Effect of ProbeProbe Distance on the Stability of DNA Hybrids on Surfaces

Abstract

We have used temperature gradient surface plasmon resonance (SPR) measurements to quantitatively evaluate how the stability of different types of hybrids formed with DNA probes on surfaces is affected by probe spacing. SPR sensors with different average surface densities of probes were prepared by coadsorbing probes with lateral spacers strands comprised of phosphorothioated adenine nucleotides (A15*). Increasing the fraction of A15* spacers in the immobilization solution results in larger distances between probes on the sensor, determined here using a combination of SPR and X-ray photoelectron spectroscopy (XPS) measurements. The hybridization activities of probes were simultaneously measured over a temperature range that spanned the denaturation temperature (Tm) of hybrids by applying a spatial temperature gradient across the sensor surface.
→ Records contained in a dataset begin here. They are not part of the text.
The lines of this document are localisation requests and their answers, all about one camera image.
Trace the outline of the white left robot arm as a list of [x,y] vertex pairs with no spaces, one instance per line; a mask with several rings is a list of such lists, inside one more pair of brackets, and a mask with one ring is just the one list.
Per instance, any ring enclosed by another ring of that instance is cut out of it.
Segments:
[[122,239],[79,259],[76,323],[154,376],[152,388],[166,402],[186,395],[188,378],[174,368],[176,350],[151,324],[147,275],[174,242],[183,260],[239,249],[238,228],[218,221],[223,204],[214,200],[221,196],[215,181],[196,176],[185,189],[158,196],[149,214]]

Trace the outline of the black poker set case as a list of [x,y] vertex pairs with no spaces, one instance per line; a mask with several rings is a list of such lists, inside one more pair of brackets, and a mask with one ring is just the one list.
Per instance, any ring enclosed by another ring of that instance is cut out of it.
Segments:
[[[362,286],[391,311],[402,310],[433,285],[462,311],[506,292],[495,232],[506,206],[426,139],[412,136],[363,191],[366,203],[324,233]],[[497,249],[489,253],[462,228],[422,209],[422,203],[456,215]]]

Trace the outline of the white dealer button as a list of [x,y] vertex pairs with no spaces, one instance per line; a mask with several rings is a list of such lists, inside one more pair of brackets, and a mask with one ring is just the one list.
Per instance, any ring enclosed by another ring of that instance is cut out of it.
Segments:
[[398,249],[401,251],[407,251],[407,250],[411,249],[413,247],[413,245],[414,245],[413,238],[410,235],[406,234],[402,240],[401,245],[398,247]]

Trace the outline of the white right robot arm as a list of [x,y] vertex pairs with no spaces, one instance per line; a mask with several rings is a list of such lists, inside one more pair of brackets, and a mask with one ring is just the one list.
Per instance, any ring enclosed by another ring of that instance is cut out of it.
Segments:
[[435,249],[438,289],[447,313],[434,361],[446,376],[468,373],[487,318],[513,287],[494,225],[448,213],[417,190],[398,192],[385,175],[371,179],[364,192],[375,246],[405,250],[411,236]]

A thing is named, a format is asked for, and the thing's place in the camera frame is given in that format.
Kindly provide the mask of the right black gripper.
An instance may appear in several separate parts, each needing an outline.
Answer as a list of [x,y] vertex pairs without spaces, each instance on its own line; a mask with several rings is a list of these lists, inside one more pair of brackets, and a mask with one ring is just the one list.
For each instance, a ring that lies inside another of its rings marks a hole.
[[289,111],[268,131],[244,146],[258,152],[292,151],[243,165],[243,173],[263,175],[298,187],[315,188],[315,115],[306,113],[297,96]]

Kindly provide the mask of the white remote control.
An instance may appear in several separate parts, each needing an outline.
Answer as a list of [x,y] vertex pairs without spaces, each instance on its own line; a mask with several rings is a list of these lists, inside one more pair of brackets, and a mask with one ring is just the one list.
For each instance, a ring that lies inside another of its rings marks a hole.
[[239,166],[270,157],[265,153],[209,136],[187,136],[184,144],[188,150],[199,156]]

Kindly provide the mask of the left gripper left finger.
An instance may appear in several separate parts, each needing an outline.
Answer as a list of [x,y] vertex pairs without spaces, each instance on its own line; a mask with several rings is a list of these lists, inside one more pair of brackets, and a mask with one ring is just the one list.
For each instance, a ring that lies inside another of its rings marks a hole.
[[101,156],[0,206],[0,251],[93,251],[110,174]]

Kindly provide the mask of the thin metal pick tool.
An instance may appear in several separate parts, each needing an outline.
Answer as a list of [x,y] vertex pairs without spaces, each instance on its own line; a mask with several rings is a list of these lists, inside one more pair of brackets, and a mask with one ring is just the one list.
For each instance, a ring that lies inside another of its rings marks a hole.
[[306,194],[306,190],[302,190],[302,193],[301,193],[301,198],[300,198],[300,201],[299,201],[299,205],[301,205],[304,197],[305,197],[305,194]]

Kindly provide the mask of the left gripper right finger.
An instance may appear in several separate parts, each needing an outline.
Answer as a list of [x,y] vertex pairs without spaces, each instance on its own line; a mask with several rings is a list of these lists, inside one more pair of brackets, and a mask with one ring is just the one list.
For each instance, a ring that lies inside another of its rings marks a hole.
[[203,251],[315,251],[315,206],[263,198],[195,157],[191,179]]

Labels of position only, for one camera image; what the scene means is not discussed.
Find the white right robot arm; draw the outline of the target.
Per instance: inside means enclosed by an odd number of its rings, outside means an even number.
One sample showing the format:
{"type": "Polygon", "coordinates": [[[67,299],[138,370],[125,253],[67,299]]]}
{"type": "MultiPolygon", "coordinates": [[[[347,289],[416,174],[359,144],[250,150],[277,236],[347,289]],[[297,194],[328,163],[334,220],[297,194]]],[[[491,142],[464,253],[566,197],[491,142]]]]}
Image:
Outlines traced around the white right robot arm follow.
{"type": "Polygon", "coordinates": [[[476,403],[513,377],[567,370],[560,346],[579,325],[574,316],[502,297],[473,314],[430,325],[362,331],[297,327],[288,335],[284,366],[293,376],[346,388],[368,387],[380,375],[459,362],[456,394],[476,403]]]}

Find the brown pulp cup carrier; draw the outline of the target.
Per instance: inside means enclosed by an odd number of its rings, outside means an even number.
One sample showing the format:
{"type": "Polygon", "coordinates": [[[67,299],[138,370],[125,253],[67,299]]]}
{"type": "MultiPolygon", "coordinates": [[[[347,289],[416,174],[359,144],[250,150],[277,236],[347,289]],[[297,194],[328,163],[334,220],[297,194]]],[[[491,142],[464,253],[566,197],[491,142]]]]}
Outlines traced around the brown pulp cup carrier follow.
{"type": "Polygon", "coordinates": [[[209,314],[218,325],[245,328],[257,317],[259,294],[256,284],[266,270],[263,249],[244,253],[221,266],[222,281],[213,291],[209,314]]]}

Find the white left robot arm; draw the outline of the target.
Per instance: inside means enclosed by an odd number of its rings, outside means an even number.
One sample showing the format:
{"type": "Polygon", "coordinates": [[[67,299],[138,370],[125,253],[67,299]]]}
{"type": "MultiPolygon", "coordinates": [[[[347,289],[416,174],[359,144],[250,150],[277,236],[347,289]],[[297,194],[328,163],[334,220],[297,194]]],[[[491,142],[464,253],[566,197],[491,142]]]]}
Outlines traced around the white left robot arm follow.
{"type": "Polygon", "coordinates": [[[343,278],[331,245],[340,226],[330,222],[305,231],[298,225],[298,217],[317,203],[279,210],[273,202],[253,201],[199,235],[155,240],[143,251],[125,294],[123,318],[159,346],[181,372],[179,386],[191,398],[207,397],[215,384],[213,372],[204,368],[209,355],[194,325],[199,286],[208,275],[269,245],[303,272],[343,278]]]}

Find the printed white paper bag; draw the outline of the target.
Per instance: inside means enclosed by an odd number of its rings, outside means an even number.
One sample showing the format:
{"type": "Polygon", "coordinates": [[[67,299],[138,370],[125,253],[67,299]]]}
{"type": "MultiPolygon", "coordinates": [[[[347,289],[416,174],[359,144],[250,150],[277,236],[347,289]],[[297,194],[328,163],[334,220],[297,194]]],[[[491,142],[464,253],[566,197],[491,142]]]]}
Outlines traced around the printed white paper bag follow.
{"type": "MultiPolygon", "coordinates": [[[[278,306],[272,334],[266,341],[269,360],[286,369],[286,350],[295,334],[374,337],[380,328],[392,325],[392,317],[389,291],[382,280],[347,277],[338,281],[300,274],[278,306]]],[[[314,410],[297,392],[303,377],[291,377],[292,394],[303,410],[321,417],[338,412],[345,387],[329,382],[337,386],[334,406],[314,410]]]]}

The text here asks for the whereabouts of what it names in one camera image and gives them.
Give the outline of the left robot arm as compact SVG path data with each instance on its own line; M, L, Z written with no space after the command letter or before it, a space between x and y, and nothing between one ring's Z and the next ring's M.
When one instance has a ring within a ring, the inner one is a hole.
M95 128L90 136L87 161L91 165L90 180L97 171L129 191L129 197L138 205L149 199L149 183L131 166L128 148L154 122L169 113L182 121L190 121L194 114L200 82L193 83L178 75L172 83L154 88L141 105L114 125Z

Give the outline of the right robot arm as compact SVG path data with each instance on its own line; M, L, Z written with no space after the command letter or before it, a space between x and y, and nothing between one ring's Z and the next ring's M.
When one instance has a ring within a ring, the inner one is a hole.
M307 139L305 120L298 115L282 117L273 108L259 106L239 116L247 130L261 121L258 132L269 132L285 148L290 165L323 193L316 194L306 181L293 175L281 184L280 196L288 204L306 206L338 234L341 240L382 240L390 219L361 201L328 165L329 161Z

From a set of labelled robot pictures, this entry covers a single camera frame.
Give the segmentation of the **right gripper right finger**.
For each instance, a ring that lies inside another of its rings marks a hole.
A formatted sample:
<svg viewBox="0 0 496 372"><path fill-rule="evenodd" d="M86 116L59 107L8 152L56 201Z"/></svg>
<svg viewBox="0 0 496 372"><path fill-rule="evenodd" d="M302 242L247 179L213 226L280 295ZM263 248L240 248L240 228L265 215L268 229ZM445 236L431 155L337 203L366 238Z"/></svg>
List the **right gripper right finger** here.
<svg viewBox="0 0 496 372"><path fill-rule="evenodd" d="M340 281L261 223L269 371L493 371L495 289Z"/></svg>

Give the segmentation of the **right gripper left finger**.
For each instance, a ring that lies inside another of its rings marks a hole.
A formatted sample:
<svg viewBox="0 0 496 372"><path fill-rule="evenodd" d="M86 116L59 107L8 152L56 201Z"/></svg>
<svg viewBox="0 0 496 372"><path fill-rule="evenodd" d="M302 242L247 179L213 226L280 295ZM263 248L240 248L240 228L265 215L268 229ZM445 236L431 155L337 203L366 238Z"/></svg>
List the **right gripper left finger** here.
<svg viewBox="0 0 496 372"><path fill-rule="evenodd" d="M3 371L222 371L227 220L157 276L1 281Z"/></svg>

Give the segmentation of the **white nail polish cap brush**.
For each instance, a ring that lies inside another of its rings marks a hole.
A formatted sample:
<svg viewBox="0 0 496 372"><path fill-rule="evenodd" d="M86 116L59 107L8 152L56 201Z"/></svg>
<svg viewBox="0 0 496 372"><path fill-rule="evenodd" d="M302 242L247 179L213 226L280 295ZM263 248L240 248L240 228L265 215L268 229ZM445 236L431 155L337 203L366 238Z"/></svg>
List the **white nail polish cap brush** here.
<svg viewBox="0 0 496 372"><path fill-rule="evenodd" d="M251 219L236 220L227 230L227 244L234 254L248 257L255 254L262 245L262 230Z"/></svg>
The resulting temperature profiles of hybridization activity show how the stability of hybrids increases as either the distance between probes or the ionic strength of the hybridization buffer increase. Additionally, hybridization activity profiles sharpen as the spacing between probes increases, indicating more homogeneous hybridization behavior of probes. The results provide quantitative experimental data for testing theoretical models of stability, supporting models that account for both repulsive interactions between DNA strands and local variability in probe surface density.